You find a small enchanted statue. It depicts a very ill woman

>You find a small enchanted statue. It depicts a very ill woman.

Avoid touching the statue, begin research into what the statue could possibly be

>the statue is linked to the owners health
>whenever the owner gets ill, the statue absorves the illness and the statue looks even worse
>eventually the statue will look like a veiled skeleton and the owner will die 3 days later
>if the owner dies, the statue revert to looking like a young healthy woman
>if the owner is able to sacrifice another healthy person, the statue also goes back to being young and the owner gets to live

>It is literally just a statue
I feel like this is a dangerous path where you assume everything is a cursed object.

Get one of our hirelings to touch it and see what happens.

Paranoid characters are fun to role play though

Spend my months studying it, eventually deconstructing it and using its magic for my benefit.

put it in my ass

Things that are visually revolting are usually indicating a warning or danger sign as to not ever touch them.

It probably would be mundane and not worth anything at best. Harboring a terrible curse and/or protecting an evil or deranged creature at worst.

I'd probably throw something at it and see what happened.

>Upon further inspection, you realize the woman is not only incredibly ill, she is also quite fly.

>Enchanted
I'm not touching a magic statue

I roll perception to determine whether you meant ill "awesome" or ill "not well".

I attempt to pull a Pygmalion

That's insight bitch not perception

>failed your wisdom save

I really want to play an actual tabletop some day. Until then you're all I have.

Get on roll20 nerd.

I leave it alone and walk away, I guess?
I'm not a fucking grave robber, I have an ACTUAL job to do with ACTUAL responsibilities, not just random spelunking expeditions in random monster-filled holes for fun.

snap it in half and urinate on the halves

Take the statue to the Cathedral of the Goddess of healing and have it purified/enshrined, as sickness and death is part of life and counterpart to health.

turn it over and look for a makers mark!
Date it, place it! So dam interesting!

>NOPE the fuck outta there
>seal the fucking room
>never speak of it again

>unzip pants
>start masturbating
>hope /x/ taught me the right thing

>Idol of the ailing Harlot
>A small statue depicting a sick woman. One must first offer a drop of their own blood to the statue to become its owner. If the owner makes physical contact with another person, it may begin to heat up. This indicates the other person has a disease of the blood, a warning to its owner not to engage in further intimacies. If the owner does gain a disease like this, or if their blood offering was already tainted, the statue will crumble.

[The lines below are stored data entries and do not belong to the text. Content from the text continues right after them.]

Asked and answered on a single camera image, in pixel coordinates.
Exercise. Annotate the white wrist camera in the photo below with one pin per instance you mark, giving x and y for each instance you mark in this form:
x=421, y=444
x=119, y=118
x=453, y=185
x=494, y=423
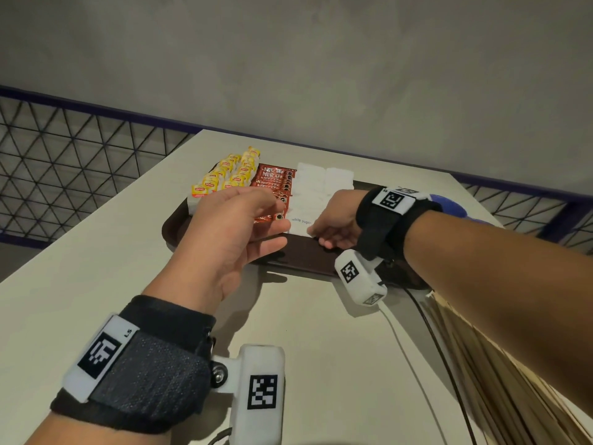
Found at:
x=259, y=361
x=366, y=284

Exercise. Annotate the row of white sugar packets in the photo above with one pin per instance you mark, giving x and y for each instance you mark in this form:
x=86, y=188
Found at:
x=308, y=189
x=340, y=178

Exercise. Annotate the person's right forearm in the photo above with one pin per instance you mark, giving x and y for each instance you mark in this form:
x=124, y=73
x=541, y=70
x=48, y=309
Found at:
x=509, y=287

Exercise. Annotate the brown plastic tray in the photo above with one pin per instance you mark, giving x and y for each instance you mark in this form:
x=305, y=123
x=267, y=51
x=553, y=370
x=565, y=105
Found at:
x=306, y=254

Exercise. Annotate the person's left hand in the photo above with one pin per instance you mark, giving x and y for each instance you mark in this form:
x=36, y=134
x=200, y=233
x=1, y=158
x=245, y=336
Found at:
x=217, y=245

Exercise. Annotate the row of red coffee sachets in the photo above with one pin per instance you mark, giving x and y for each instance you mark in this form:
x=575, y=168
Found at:
x=273, y=178

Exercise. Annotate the bundle of wooden stir sticks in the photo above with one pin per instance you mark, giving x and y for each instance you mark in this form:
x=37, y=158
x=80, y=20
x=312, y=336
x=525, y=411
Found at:
x=509, y=398

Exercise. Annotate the person's right hand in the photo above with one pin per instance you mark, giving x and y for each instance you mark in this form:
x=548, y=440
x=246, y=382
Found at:
x=340, y=217

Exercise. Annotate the row of white tea bags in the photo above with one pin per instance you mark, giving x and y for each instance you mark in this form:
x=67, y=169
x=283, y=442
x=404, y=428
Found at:
x=238, y=179
x=199, y=192

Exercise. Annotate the purple metal mesh railing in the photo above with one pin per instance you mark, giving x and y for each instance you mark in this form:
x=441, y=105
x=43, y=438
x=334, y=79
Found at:
x=92, y=108

>in the same room, you find the lich's notebook
>starting when he was still human, the notes detail his increasingly desperate attempts to save his dying wife

Hotglue

destroy it

Characters with bad reading comprehension dies first.

>roll20

>all dusty
>boots are smeared with rat and goblin poop
>eating fucking elven crackers with smelly sausage to not starve
>wastes 2 hours discussing with a retarded bard every time a fork comes on the road
>"I-I'm responsible and well adjusted, I really am!"

If your players act with ridiculous paranoia to everything, that's a sign the GM needs to curtail some of his bullshit.

>Praise Papa Nurgle

It can be mass produced?Everyone in the kingdom will want one of of these.

It seems much more rational to take a paid position hunting monsters or working as a gainfully employed mercenary.
These things lead to reliable wealth and potentially social respect rather then dying in some three thousand year old hole filled with monsters that only have an ecosystem because asshats like them go down there anyway.